Бывало, в это последнее время он войдет в гостиную, убранную им, — в ту гостиную, где он упал, для которой он, — как ему ядовито смешно было думать, — для устройства которой он пожертвовал жизнью, потому что он знал, что болезнь его началась с этого ушиба, — он входил и видел, что на лакированном столе был рубец, прорезанный чем-то. Он искал причину: и находил ее в бронзовом украшении альбома, отогнутом на краю.
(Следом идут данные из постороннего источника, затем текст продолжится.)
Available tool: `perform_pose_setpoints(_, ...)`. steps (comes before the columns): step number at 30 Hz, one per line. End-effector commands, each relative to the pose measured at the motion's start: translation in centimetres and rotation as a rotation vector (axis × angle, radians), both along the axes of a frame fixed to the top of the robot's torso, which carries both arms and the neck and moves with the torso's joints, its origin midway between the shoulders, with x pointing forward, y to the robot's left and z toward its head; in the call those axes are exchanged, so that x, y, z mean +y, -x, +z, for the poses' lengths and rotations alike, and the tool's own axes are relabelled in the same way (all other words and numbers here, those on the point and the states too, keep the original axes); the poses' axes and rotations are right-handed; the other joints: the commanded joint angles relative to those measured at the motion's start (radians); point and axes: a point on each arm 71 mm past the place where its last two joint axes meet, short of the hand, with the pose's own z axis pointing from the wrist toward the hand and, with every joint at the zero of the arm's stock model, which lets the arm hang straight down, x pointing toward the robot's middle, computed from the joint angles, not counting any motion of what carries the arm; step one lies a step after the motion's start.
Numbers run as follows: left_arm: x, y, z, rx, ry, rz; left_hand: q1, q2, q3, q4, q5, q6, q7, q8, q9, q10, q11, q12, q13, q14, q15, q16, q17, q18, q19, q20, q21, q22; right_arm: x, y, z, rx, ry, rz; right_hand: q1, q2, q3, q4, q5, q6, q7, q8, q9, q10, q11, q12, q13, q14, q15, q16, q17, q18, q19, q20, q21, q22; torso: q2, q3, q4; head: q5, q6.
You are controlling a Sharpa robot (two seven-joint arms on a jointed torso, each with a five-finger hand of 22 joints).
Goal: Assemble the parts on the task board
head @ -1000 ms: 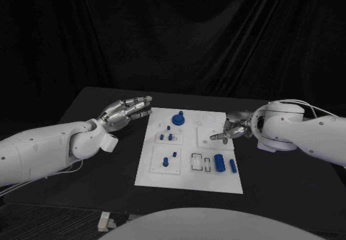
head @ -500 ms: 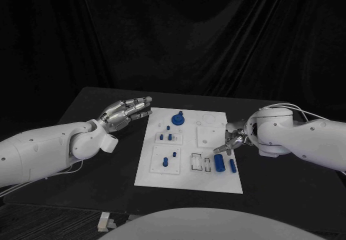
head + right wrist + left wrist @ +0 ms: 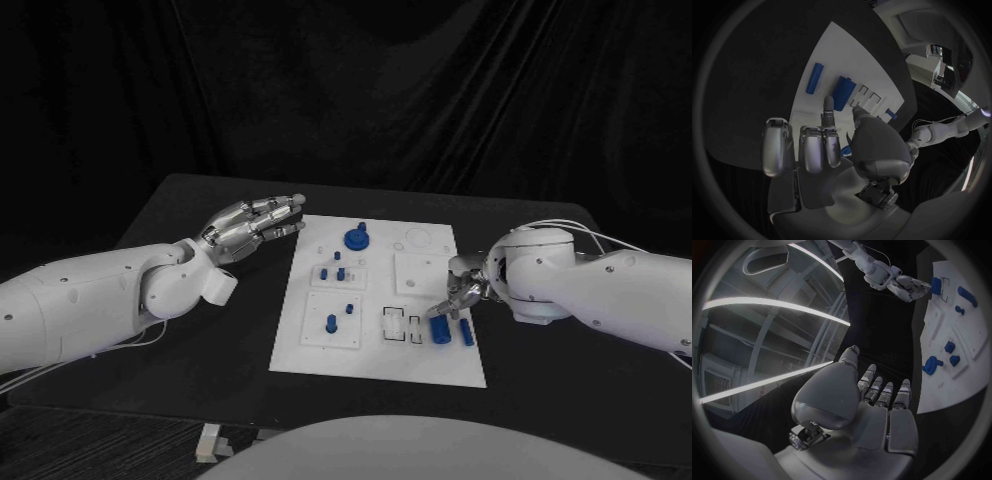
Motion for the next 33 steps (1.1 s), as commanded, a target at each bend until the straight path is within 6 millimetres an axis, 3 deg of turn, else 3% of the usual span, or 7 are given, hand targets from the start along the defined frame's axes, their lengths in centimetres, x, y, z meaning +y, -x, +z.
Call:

Он брал альбом, дорогой, им составленный с любовью, подосадовал на неряшливость дочери и ее друзей, — то разорвано, то карточки перевернуты. Он приводил это старательно в порядок, загибал опять украшение.
Потом ему приходила мысль весь этот etablissement с альбомами переместить в другой угол, к цветам. Он звал лакея: или дочь, или жена приходили на помощь; они не соглашались, противоречили, он спорил, сердился; но все было хорошо, потому что он не помнил о ней, ее не видно было.
Но вот жена сказала, когда он сам передвигал: «Позволь, люди сделают, ты опять себе сделаешь вред», и вдруг она мелькнула через ширмы, он увидал ее . Она мелькнула, он еще надеется, что она скроется, но невольно он прислушался к боку, — там сидит все то же, все так же ноет, и он уже не может забыть, и она явственно глядит на него из-за цветов. К чему все?
«И правда, что здесь, на этой гардине, я, как на штурме, потерял жизнь. Неужели? Как ужасно и как глупо! Это не может быть! Не может быть, но есть».
Он шел в кабинет, ложился и оставался опять один с нею, с глазу на глаз с нею, а делать с нею нечего. Только смотреть на нее и холодеть.
VII
Как это сделалось на третьем месяце болезни Ивана Ильича, нельзя было сказать, потому что это делалось шаг за шагом, незаметно, но сделалось то, что и жена, и дочь, и сын его, и прислуга, и знакомые, и доктора, и, главное, он сам — знали, что весь интерес в нем для других состоит только в том, скоро ли, наконец, он опростает место, освободит живых от стеснения, производимого его присутствием, и сам освободится от своих страданий.
Он спал меньше и меньше; ему давали опиум и начали прыскать морфином. Но эта не облегчало его. Тупая тоска, которую он испытывал в полуусыпленном состоянии, сначала только облегчала его как что-то новое, но потом она стала так же или еще более мучительна, чем откровенная боль.
Ему готовили особенные кушанья по предписанию врачей; но кушанья эти все были для него безвкуснее и безвкуснее, отвратительнее и отвратительнее.
Для испражнений его тоже были сделаны особые приспособления, и всякий раз это было мученье. Мученье от нечистоты, неприличия и запаха, от сознания того, что в этом должен участвовать другой человек.
Но в этом самом неприятном деле и явилось утешение Ивану Ильичу. Приходил всегда выносить за ним буфетный мужик Герасим.